- [What is expected]: A single number is the expected answer: the count of lines in the listing that hold the word "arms".

════════════════════

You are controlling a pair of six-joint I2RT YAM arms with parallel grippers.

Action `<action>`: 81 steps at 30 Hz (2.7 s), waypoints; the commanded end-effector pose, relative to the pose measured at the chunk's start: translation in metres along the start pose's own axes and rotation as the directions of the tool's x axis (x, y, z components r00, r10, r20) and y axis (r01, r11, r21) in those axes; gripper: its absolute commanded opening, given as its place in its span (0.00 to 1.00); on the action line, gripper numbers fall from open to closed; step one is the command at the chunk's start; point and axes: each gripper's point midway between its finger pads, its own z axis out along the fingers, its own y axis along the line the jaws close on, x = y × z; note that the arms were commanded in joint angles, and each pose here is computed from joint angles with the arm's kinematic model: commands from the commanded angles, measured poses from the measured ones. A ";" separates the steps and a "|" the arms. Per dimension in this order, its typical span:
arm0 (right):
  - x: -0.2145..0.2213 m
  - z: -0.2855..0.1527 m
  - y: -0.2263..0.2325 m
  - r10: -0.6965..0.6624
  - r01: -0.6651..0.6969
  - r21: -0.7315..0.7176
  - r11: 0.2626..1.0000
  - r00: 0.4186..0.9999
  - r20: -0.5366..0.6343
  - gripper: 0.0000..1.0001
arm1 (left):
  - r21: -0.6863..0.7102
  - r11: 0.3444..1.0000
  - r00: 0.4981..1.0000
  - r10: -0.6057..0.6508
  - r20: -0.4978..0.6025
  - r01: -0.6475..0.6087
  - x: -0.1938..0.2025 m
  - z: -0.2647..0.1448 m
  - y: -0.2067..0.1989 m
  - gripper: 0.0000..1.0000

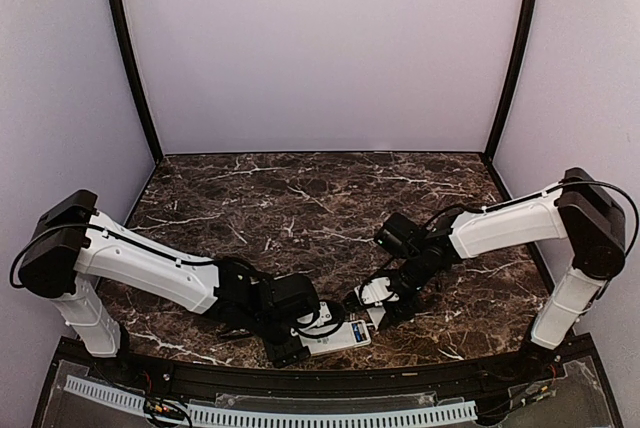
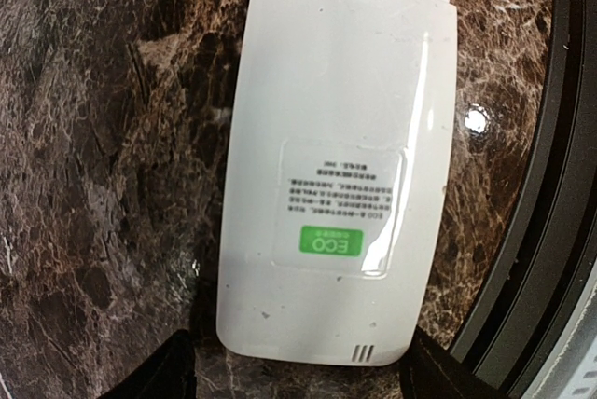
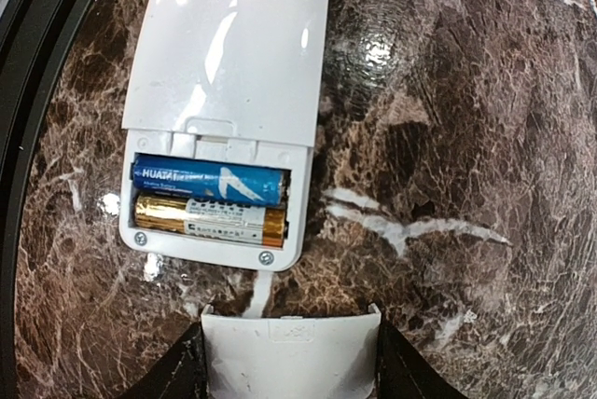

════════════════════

- [Response to this exercise]: 2